Payment and settlement for the purchased shares will be effected by Computershare Trust Company of Canada in accordance with settlement procedures described in the SIB and applicable law. The full details of the SIB are described in the offer to purchase and issuer bid circular dated as of August 28, 2018, letter of transmittal, notice of guaranteed delivery and other related documents.
To assist shareholders in determining the tax consequences of the SIB, Thomson Reuters estimates that for the purposes of the Income Tax Act (Canada), the paid-up capital per common share was approximately C$13.32 and the “specified amount” (for purposes of subsection 191(4) of the Income Tax Act (Canada)) was C$58.96 as of October 2, 2018.
Return of Capital Transaction
Thomson Reuters also announced that a special meeting of shareholders will be held on Monday, November 19, 2018 at 2:00 p.m. (Toronto time) where shareholders will be asked to approve the distribution of US$4.45 in cash per common share, or approximately US$2.5 billion in the aggregate, to holders of common shares and a consolidation of outstanding common shares (or “reverse stock split”) on a basis that is proportional to the cash distribution. To that end, the share consolidation ratio will be based on the volume weighed average trading price of the common shares on the New York Stock Exchange for the five trading days immediately prior to the return of capital becoming effective.

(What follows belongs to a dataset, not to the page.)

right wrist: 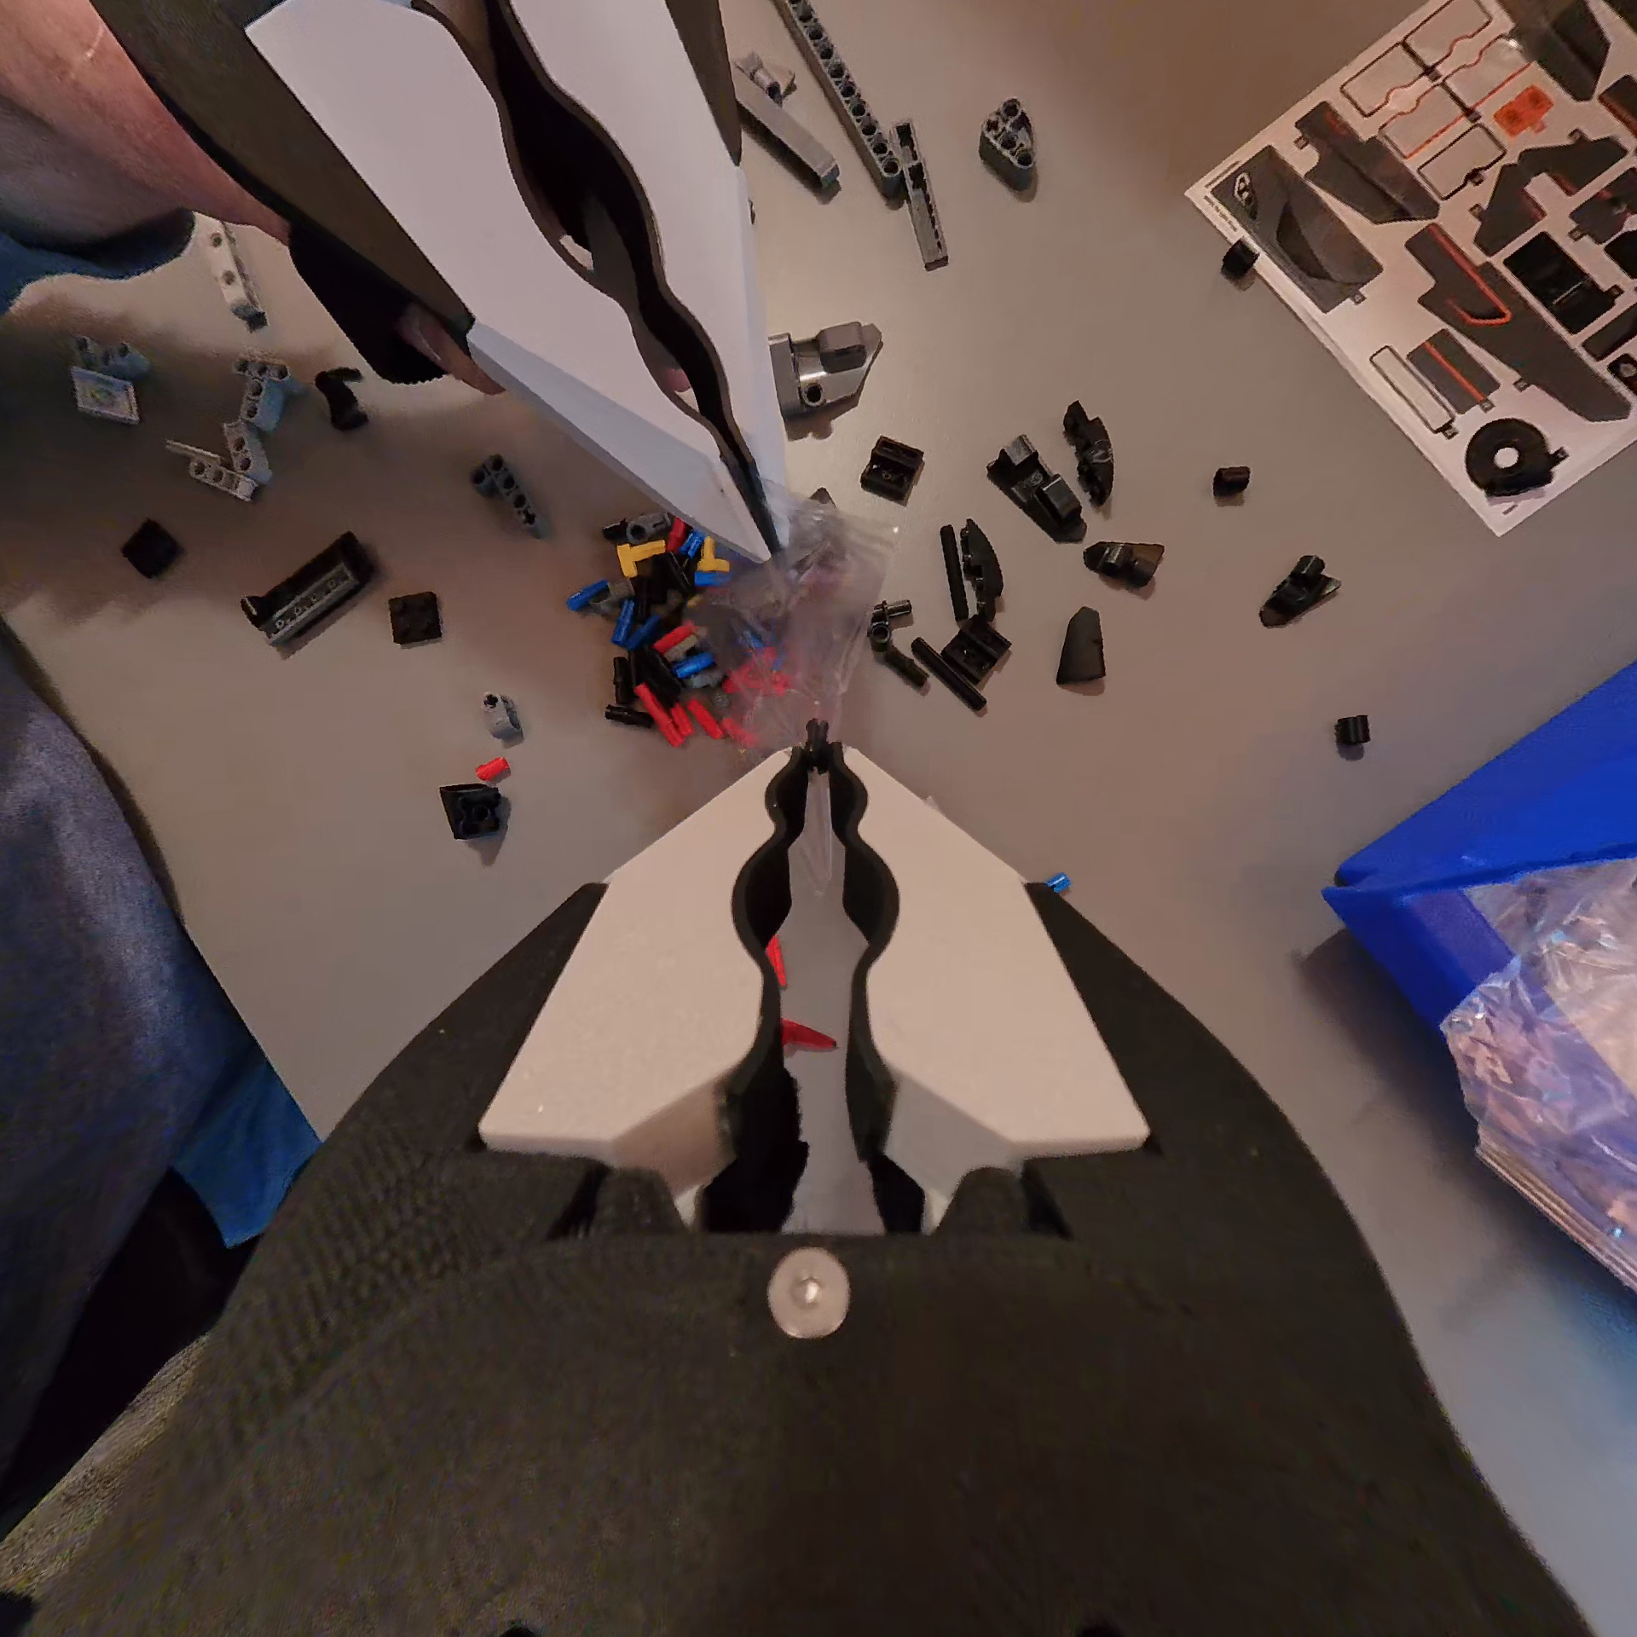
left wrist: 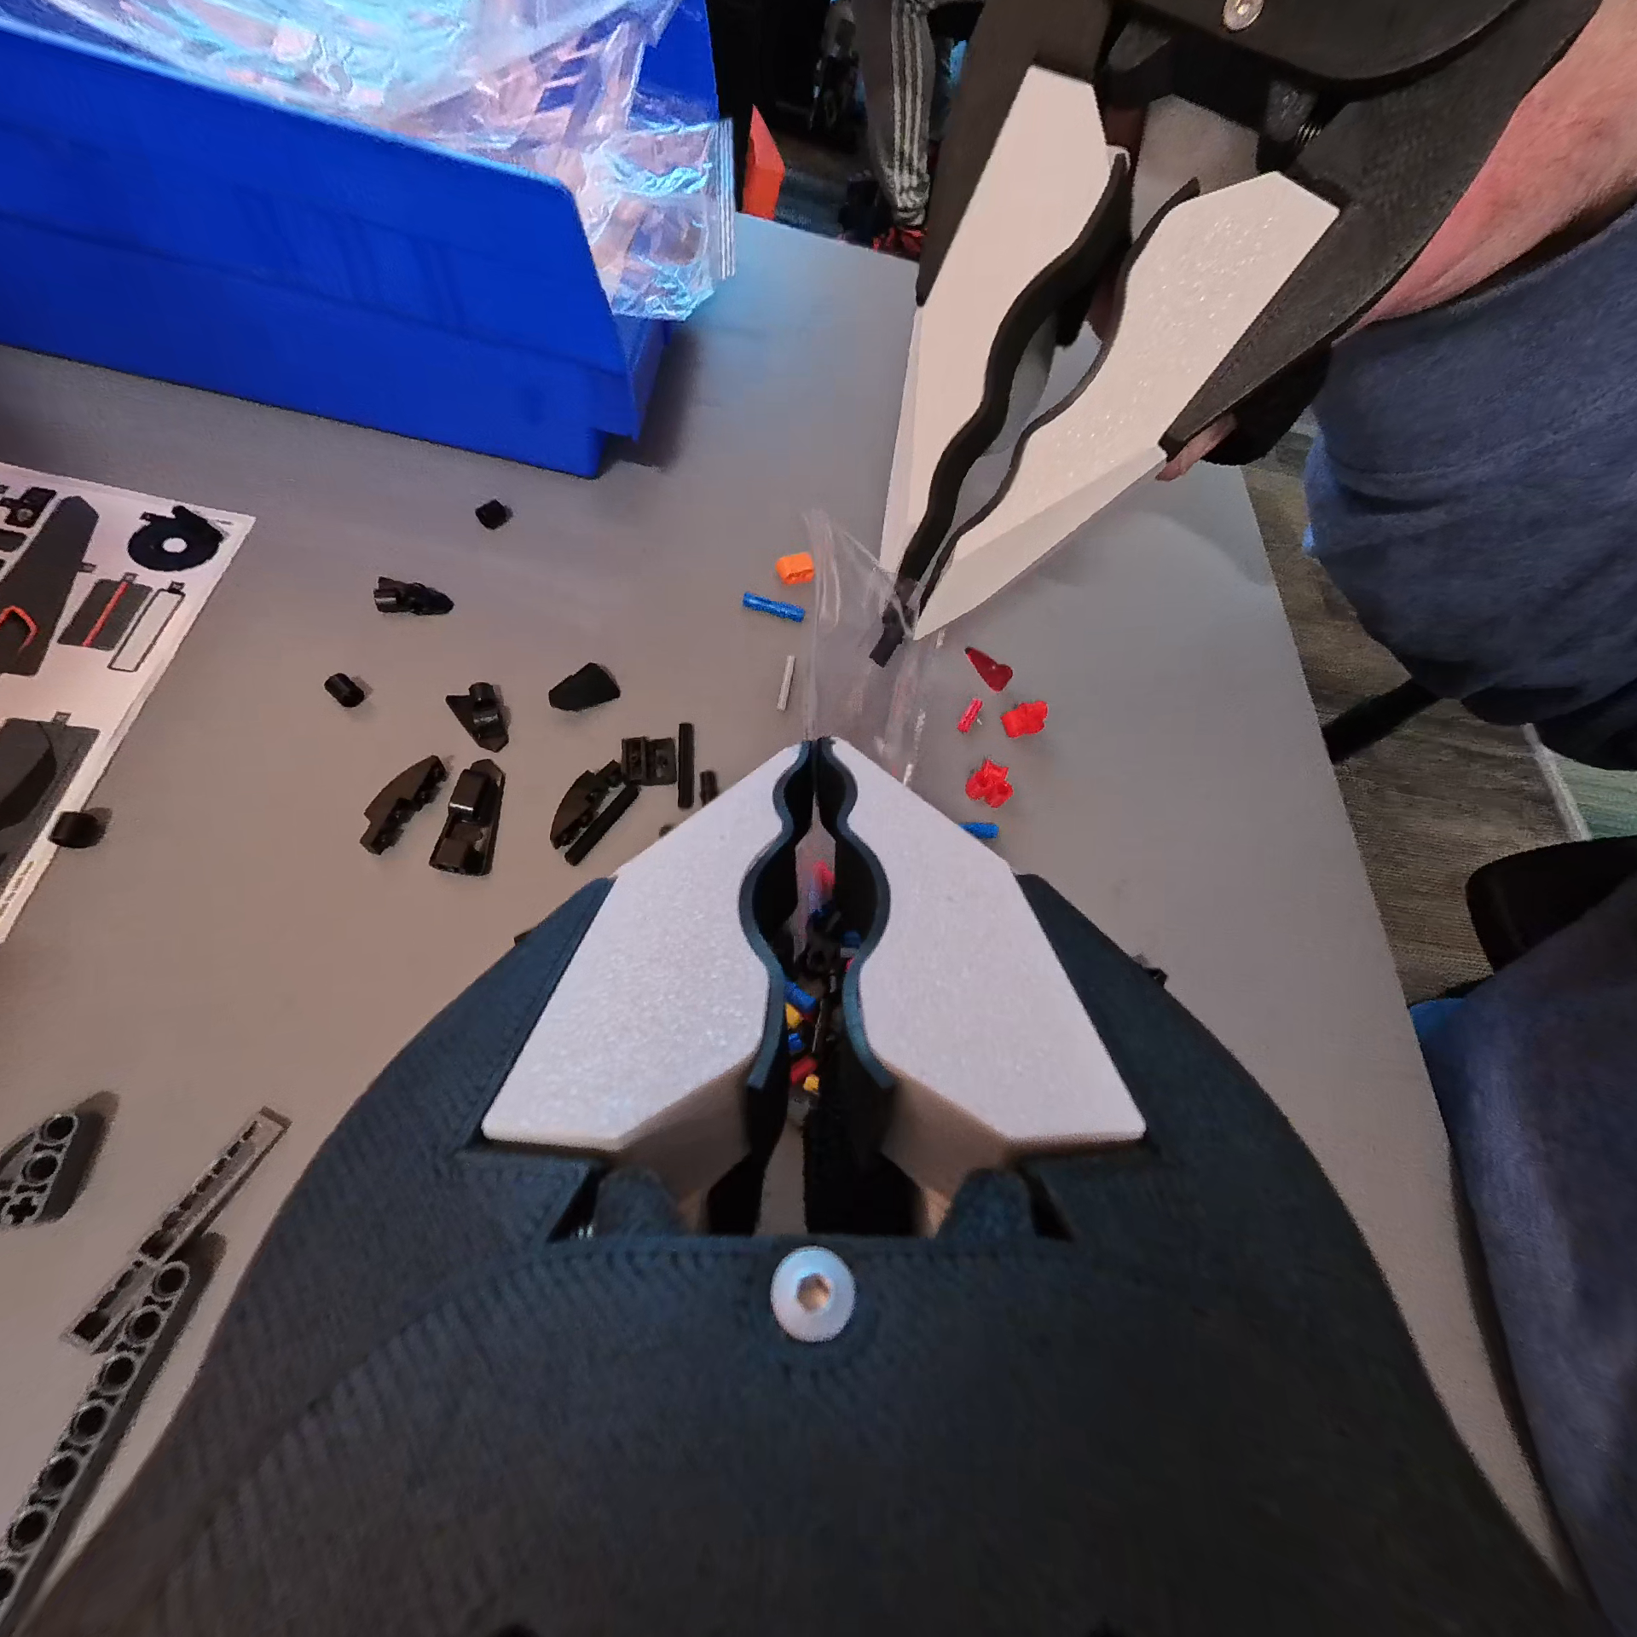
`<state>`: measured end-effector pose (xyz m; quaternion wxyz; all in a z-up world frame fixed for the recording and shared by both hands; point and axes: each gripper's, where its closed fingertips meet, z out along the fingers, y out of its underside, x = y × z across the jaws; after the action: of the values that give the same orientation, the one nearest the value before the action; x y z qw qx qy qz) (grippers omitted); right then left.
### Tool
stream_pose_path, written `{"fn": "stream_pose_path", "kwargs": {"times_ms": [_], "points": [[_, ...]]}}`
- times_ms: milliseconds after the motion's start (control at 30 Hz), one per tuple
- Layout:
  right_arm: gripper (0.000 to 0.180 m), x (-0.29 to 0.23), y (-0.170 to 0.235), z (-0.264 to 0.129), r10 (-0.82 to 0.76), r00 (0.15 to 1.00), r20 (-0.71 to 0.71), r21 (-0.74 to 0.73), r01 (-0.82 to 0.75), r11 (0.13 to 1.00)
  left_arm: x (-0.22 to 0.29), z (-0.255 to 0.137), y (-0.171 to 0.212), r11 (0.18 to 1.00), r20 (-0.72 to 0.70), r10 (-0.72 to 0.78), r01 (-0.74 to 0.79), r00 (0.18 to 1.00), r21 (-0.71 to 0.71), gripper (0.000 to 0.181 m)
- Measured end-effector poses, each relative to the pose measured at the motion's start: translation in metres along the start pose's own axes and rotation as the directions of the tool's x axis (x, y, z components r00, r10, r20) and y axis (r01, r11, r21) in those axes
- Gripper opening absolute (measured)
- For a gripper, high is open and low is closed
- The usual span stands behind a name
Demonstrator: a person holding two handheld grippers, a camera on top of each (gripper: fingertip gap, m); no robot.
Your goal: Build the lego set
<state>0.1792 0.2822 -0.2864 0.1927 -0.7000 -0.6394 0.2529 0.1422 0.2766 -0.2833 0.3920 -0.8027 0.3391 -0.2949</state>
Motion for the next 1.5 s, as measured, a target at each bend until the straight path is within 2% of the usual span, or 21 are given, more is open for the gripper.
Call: {"fn": "stream_pose_path", "kwargs": {"times_ms": [333,500,600,733,1067,1167,1333,1500], "points": [[0.002,0.003,-0.004,-0.005,-0.003,0.999,-0.034,0.028,0.004,1.0,0.003,-0.003,-0.009,1.0,0.012,0.023,-0.023,1.0,0.02,0.0],[0.023,0.003,-0.015,-0.009,-0.003,0.999,-0.045,0.114,0.008,0.993,0.008,-0.005,-0.013,0.999,0.013,0.049,-0.049,0.999,0.022,0.0],[0.021,-0.002,-0.018,-0.004,-0.042,0.998,-0.049,0.114,0.047,0.992,0.01,-0.006,-0.014,0.997,0.023,0.082,-0.082,0.996,0.011,0.0],[0.0,-0.007,-0.023,-0.001,-0.063,0.998,-0.024,0.139,0.066,0.988,0.013,-0.008,-0.017,0.993,0.037,0.121,-0.121,0.992,-0.001,0.0],[0.0,-0.008,-0.034,-0.013,-0.05,0.999,-0.007,0.207,0.051,0.977,0.011,-0.018,-0.03,0.992,0.054,0.104,-0.108,0.993,0.064,0.0],[0.0,-0.006,-0.032,-0.012,-0.053,0.998,-0.016,0.188,0.055,0.981,0.008,-0.017,-0.025,0.995,0.067,0.092,-0.094,0.993,0.033,0.011],[0.0,-0.01,-0.027,-0.008,-0.06,0.998,0.003,0.151,0.059,0.987,0.009,-0.016,-0.018,0.997,0.046,0.077,-0.078,0.996,0.018,0.009],[0.0,-0.015,-0.022,0.006,-0.087,0.996,0.012,0.088,0.085,0.992,0.012,-0.005,-0.005,0.997,0.021,0.069,-0.068,0.997,-0.039,0.019]]}}
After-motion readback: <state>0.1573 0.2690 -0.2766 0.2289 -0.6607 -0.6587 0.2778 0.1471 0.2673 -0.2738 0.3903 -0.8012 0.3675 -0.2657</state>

Return of Capital Transaction – Using Illustrative Share Consolidation Ratio
The proposed transaction is intended to distribute cash on a basis that is generally expected to be tax-free for Canadian tax purposes. Taxable non-Canadian resident shareholders (which include taxable U.S. resident shareholders and others) will be able to opt out of the transaction. This right to opt out is being provided to those shareholders because in jurisdictions other than Canada the tax consequences of not participating in the transaction may be preferable to those associated with participating in the transaction. A taxable non-Canadian resident shareholder that chooses to opt out will not receive the cash distribution and will continue to hold the same number of Thomson Reuters shares that they currently hold. Taxable non-Canadian resident shareholders are strongly urged to read the management proxy circular and other related materials carefully and to consult with their financial, tax and legal advisors prior to making any decision with respect to the transaction.
The proposed transaction requires approval by at least two-thirds of the votes cast at the special meeting. The board of directors of the company is unanimously recommending that shareholders vote in favor. Woodbridge has indicated that it plans to do so and, accordingly, it is expected that the shareholder vote will pass. The transaction also requires the approval of the Ontario Superior Court of Justice (Commercial List). If shareholder and court approval are obtained, Thomson Reuters expects to effect the proposed transaction by the end of November.
The Thomson Reuters Board of Directors approved a US$0.02 per share annualized increase in the dividend to US$1.40 per common share. A quarterly dividend of US$0.35 per share is payable on December 17, 2018 to common shareholders of record as of November 15, 2018.
This news release is for informational purposes only and does not constitute an offer to buy or the solicitation of an offer to sell shares.